**Task requirements**
Beginning with the line below that contains "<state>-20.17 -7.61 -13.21" and ending with the line that contains "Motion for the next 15", copy every line exactly. Copy nothing else.

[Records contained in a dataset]
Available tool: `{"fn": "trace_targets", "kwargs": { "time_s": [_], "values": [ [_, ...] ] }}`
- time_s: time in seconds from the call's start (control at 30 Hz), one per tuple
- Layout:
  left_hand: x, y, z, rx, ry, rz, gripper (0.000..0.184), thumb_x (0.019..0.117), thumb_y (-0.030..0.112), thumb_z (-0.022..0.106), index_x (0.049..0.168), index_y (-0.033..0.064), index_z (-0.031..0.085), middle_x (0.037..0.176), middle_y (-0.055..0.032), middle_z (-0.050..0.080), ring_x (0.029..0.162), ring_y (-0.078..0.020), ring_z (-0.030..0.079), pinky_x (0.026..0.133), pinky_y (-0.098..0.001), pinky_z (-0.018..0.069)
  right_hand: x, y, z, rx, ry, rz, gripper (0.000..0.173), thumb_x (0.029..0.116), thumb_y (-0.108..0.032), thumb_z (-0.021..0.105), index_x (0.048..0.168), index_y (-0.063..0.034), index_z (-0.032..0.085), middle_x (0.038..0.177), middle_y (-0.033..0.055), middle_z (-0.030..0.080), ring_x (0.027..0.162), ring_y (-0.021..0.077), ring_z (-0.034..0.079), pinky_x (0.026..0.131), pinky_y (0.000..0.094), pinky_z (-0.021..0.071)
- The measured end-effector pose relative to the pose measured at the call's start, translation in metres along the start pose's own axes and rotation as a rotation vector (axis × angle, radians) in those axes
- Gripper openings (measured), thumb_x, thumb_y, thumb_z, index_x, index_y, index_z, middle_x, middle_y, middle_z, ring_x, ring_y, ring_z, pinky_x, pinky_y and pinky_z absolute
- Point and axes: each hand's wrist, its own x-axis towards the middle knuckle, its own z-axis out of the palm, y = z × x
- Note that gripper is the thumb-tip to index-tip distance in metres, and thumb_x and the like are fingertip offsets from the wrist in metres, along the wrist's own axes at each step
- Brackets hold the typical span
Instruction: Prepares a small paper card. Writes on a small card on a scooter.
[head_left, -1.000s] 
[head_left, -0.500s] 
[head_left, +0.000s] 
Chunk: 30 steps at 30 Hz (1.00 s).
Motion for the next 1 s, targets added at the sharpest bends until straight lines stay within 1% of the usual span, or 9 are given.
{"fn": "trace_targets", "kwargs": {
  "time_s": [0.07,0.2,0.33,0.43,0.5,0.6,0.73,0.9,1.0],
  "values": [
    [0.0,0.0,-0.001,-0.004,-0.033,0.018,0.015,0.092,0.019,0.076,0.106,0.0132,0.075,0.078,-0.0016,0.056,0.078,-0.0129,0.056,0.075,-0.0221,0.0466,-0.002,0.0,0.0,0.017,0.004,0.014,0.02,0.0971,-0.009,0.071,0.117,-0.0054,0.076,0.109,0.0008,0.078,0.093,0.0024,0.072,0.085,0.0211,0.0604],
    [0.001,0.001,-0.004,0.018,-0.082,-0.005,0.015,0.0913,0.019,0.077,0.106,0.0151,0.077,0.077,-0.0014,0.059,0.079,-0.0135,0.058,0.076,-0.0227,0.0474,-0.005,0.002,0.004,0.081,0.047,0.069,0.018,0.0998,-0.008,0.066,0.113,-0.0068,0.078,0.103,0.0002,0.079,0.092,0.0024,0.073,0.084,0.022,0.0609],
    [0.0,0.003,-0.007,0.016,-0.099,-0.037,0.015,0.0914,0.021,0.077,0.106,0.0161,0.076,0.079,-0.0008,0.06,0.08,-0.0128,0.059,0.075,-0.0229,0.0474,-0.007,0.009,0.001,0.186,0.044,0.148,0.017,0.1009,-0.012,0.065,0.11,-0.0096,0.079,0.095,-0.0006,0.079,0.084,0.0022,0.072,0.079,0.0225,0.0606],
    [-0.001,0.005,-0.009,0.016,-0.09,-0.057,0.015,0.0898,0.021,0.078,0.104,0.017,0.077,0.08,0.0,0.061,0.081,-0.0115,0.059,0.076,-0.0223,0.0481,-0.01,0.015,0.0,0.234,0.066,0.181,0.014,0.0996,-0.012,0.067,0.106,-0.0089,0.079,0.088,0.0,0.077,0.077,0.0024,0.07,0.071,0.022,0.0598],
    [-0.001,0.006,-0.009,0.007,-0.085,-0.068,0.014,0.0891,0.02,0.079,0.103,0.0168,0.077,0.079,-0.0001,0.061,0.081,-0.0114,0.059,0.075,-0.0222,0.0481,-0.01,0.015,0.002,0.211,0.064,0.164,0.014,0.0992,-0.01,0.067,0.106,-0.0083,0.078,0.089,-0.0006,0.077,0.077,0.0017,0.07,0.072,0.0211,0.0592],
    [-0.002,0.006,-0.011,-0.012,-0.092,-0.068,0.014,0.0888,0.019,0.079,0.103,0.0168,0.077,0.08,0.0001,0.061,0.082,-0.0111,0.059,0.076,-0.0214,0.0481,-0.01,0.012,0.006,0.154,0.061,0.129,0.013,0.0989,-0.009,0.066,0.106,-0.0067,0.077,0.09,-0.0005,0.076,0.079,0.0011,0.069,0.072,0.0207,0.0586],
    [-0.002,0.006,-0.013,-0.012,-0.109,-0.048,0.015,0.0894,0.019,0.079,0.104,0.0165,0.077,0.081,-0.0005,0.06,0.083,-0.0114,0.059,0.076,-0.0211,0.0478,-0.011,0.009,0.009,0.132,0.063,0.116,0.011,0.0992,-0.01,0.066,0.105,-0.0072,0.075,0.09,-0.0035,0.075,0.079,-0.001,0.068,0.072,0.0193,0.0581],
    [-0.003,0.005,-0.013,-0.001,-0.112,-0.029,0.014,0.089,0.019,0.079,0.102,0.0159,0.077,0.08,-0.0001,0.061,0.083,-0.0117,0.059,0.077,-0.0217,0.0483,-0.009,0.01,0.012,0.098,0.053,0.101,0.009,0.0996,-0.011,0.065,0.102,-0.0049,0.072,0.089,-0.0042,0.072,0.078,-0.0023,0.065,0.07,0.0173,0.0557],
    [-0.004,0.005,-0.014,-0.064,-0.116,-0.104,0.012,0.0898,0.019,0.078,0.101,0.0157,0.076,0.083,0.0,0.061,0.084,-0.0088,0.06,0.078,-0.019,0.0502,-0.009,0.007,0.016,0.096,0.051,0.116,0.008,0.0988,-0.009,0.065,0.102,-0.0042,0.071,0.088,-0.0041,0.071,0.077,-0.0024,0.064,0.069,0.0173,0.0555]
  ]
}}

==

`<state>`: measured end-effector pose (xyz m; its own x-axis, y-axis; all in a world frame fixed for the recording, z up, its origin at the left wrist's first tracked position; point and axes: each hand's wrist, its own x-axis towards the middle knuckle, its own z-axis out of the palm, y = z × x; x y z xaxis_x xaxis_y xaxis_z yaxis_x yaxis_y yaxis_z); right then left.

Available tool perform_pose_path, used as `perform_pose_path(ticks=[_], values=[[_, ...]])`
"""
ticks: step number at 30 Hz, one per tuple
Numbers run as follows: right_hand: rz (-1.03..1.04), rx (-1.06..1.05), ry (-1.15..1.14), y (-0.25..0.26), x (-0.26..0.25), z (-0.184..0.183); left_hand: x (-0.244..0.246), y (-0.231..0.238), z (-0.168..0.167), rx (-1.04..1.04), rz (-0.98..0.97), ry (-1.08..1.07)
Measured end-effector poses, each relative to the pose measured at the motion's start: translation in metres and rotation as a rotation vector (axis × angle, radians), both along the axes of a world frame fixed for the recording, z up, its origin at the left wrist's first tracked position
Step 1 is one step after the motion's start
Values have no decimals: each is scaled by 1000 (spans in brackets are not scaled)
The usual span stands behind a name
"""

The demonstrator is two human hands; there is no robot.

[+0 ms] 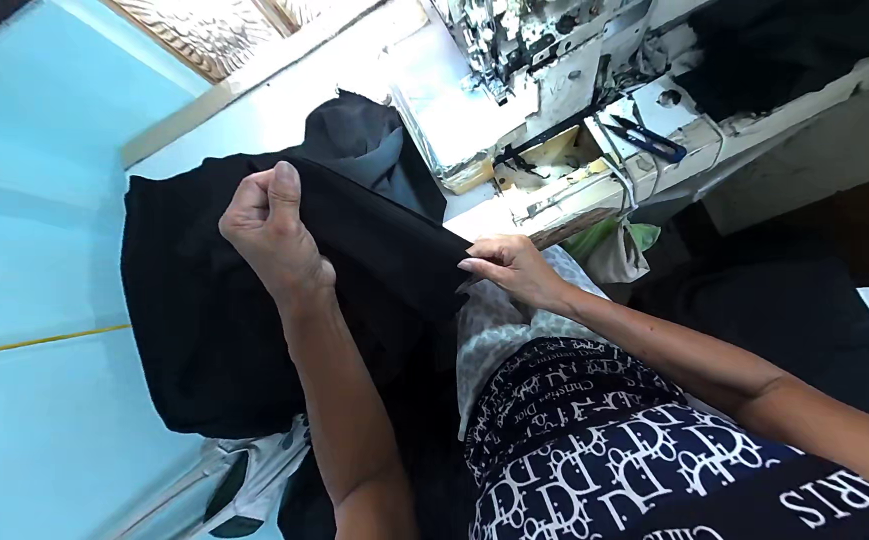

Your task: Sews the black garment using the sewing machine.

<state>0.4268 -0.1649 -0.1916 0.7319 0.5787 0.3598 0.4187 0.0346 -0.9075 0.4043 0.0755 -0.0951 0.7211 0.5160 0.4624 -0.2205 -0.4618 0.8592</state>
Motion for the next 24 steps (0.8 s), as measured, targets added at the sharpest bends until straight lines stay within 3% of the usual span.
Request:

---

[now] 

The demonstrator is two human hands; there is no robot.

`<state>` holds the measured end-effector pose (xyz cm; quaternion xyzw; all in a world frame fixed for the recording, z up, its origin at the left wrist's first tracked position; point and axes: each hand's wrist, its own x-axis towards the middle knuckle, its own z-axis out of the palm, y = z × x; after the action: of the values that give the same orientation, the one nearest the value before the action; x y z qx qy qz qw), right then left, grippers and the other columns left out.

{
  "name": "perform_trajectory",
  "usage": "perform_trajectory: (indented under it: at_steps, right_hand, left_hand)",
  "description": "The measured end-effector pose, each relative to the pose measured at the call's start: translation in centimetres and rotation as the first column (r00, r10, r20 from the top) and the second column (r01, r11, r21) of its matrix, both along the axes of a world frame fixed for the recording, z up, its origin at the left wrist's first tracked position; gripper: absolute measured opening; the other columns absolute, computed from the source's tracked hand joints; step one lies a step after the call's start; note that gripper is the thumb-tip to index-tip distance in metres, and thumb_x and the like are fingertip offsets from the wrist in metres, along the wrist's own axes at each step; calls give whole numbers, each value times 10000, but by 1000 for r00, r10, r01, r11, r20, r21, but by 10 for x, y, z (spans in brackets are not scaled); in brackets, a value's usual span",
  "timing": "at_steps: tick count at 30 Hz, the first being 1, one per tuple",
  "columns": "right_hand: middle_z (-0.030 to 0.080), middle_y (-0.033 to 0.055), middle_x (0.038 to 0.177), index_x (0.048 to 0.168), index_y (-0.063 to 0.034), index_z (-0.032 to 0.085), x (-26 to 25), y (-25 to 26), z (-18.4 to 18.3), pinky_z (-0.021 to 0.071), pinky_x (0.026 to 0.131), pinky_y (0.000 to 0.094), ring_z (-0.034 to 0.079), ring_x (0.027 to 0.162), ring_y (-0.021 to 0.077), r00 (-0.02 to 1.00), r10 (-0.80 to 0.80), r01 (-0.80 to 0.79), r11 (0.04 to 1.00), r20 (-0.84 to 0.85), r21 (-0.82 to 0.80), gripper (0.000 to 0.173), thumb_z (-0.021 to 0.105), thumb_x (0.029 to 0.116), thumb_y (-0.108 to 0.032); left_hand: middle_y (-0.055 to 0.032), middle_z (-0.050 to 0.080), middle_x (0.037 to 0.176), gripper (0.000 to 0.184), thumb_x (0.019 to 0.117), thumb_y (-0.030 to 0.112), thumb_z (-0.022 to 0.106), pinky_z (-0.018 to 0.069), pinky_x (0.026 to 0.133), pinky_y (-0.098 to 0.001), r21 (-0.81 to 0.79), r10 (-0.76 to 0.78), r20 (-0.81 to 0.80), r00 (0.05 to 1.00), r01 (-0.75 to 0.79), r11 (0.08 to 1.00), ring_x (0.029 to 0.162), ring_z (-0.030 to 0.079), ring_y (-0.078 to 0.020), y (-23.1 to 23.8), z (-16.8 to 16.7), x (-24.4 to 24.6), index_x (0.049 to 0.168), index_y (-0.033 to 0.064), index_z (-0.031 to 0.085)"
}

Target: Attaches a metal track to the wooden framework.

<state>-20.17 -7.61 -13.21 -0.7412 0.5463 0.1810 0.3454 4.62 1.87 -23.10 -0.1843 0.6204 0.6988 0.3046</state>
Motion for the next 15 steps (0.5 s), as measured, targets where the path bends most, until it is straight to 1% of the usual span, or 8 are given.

**Task solution**
<state>-20.17 -7.61 -13.21 -0.7412 0.5463 0.1810 0.3454 4.62 1.87 -23.10 -0.1843 0.6204 0.6988 0.3046</state>
Motion for the next 15 steps (0.5 s), as measured, targets where the path bends most, until it is straight to 1% of the usual span, or 8 are given.

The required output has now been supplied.